Tunisie : Mezoued… «Nous ne sommes pas une minorité»

De Hay Ettadhamen à Djbel Lahmar, tous les quartiers démunis de Tunis ont leurs artistes. A l’écoute du Mezoued, leur population fait la fête, encaisse les coups de blues et se laisse porter par la transe. La caméra de Sonia Chamkhi s’est intéressée à cet art controversé… L’Art du Mezoued.

«Pourtant, je suis très loin, retiré. Ni de gauche, ni de droite. Je ne suis ni opposant ni syndicaliste. Je ne suis nulle part. Ma position est retranchée. Mon parti ? C’est le parti de l’art. C’est ça mon parti». C’est ce qu’a déclaré Salah Farzit, figure emblématique du Mezoued, face à la caméra de Sonia Chamkhi.

La réalisatrice a présenté, en avant-première, son film documentaire, «L’Art du Mezoued» (dont ce témoignage est extrait), samedi 14 août, à la salle du CinémAfricArt. «Erdha 3lina ya lemmima», c’est avec une interprétation de ce morceau par Salah Farzit, himself, que la soirée a commencé avant de laisser place à la projection du film.

L’art du Mezoued – bande annonce – Salah El Farzit from Sonia Chamkhi on Vimeo.

La piste de danse est pleine à craquer. Pourtant, il pleut des cordes. Mais, la pluie ne saura pas mettre fin à la transe du Mezoued. Les bouteilles de Haut Mornag, vin rouge low cost, sont hissées haut. Un jeune homme remonte son short glissant. Un autre remet sa casquette Nike TN trempé par la sueur. Et une femme rajuste son voile dénoué. Rien ne stoppe la cérémonie dont le maître est Salah Farzit, chanteur du fameux tube «Chrigui bigui bigui baw». C’est avec ces images que «L’Art du Mezoued» commence avant de céder la parole aux mzewdis.

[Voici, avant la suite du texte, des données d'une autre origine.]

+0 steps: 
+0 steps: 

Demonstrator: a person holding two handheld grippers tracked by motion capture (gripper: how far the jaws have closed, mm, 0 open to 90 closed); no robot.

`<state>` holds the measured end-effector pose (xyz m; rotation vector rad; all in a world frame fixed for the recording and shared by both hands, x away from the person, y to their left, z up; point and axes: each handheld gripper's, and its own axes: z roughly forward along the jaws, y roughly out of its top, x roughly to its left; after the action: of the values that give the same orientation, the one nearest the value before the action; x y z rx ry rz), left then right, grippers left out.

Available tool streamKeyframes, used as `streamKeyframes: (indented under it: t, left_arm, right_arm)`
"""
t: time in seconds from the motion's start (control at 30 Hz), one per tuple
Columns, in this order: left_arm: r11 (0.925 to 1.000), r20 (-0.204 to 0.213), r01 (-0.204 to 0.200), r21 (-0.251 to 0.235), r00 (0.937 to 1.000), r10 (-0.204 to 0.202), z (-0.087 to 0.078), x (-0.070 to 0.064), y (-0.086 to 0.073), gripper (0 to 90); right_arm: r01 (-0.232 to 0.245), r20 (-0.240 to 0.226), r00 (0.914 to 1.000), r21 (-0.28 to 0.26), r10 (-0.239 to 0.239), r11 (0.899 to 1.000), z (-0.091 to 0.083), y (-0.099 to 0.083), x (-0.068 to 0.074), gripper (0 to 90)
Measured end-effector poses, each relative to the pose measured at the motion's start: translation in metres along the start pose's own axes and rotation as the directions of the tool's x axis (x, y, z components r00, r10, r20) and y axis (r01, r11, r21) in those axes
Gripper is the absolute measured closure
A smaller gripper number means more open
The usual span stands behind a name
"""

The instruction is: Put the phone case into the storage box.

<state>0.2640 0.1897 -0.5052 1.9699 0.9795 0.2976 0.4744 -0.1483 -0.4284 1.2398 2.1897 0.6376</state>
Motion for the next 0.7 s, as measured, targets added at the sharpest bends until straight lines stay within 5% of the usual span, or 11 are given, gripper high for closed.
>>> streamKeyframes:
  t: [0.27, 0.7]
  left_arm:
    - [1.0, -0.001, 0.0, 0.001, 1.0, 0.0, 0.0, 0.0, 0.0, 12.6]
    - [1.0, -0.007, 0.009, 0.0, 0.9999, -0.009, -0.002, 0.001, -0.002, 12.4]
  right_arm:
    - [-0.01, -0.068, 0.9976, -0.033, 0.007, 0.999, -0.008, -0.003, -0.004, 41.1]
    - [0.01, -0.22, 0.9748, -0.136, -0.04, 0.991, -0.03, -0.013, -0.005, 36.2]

Outre Salah Farzit, des musiciens, joueurs de mezoued (cornemuse) et instrumentistes, à l’instar de Zarga et Gaddour font découvrir leur univers jugé «voyou» par l’intelligentsia tunisienne et officiellement exclu jusqu’en 1990. Achref, star montante du Mezoued (son tube «Khayna»), parle de l’attitude hypocrite des artistes de variété tunisiens vis-à-vis de son art. Et Hédi Donia revient sur son initiation au Mezoued et les origines soufies de cet art.

Les témoignages aussi révélateurs que percutants s’alternent avec comme personnages principaux Salah Farzit et Mustapaha Gattel Essid, un des pionniers du Mezoued. Ce vieil homme évoque la naissance de cet art et l’origine du mot et de l’instrument. Il s’agit d’un terme dérivé du mot «zed», ce qui signifie en langue arabe, «provision», histoire de ne pas se retrouver à court de munition.

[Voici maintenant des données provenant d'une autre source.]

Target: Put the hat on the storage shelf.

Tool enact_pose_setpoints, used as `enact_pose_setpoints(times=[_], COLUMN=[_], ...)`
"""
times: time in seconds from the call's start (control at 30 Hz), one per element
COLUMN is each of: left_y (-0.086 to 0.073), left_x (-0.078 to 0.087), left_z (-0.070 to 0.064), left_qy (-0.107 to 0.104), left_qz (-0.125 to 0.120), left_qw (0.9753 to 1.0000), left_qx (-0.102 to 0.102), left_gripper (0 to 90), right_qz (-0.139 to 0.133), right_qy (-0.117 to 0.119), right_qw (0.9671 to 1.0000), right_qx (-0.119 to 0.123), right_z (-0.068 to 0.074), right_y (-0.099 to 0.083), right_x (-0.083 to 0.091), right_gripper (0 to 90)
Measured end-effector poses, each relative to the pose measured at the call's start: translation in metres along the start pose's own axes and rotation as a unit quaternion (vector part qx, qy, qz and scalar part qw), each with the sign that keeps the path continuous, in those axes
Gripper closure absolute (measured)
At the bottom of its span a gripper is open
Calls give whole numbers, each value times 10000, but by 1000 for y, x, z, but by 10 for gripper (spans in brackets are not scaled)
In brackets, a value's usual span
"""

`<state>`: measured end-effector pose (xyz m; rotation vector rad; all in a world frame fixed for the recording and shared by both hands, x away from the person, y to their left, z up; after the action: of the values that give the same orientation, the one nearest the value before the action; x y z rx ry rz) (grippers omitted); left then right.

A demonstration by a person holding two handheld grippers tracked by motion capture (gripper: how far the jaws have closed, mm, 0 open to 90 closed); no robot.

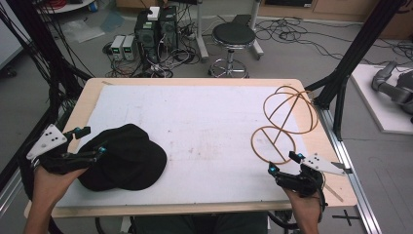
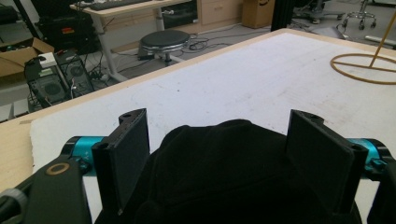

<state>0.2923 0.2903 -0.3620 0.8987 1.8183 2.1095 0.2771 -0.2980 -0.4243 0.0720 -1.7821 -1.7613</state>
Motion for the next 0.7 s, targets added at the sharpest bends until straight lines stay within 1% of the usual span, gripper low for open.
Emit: enact_pose_setpoints(times=[0.03, 0.1, 0.13, 0.23, 0.3, 0.43, 0.47, 0.5, 0.57, 0.63, 0.7], left_y=[0, 0, 0, 1, 1, -1, -3, -3, -9, -12, -16], left_x=[0, 0, 0, 0, 0, 0, -1, -1, -2, -3, -4], left_z=[0, -2, -2, -4, -3, -1, 1, 1, 6, 9, 12], left_qy=[0, -118, -118, -136, -156, -132, -56, -56, 37, 47, 12], left_qz=[0, -62, -62, -88, -93, -95, -85, -85, -17, 1, 12], left_qw=[10000, 9999, 9999, 9998, 9997, 9998, 9998, 9998, 10000, 10000, 10000], left_qx=[0, -52, -52, -141, -155, -145, -140, -140, -90, -50, -12], left_gripper=[221, 222, 222, 222, 222, 222, 222, 222, 222, 222, 222], right_qz=[0, 14, 8, 17, 26, 54, 51, 40, 47, 57, 62], right_qy=[0, 18, 20, 27, 43, 72, 76, 77, 91, 99, 111], right_qw=[10000, 10000, 10000, 10000, 10000, 10000, 9999, 9999, 9999, 9999, 9999], right_qx=[0, -6, -5, 37, 20, 39, 48, 60, 35, 1, 14], right_z=[0, 1, 1, 1, 2, 3, 3, 3, 3, 3, 3], right_y=[0, 0, 0, 0, 0, 0, 0, 0, 0, 0, -1], right_x=[0, 1, 1, 0, 0, -1, -1, -1, -1, -1, -1], right_gripper=[128, 128, 128, 128, 128, 128, 128, 128, 128, 128, 128])
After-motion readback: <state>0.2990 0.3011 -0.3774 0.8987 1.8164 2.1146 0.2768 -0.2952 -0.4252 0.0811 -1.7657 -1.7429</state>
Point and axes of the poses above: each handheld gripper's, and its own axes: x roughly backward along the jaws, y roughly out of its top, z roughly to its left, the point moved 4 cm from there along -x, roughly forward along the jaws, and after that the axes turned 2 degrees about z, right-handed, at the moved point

l’art du mezoued, bande -annonce 2 from Sonia Chamkhi on Vimeo.

Mustapha Gattel Essid raconte des anecdotes de son vécu. Ce gardien du temple du Mezoued revient sur le rapport ancestral entre le chant Mezoued et le soufisme. Et la contribution fondamentale de la communauté juive tunisienne dans la gestation de ce genre musical. Il regrettera même le déclin de la cohabitation entre minorités dans la société tunisienne actuelle.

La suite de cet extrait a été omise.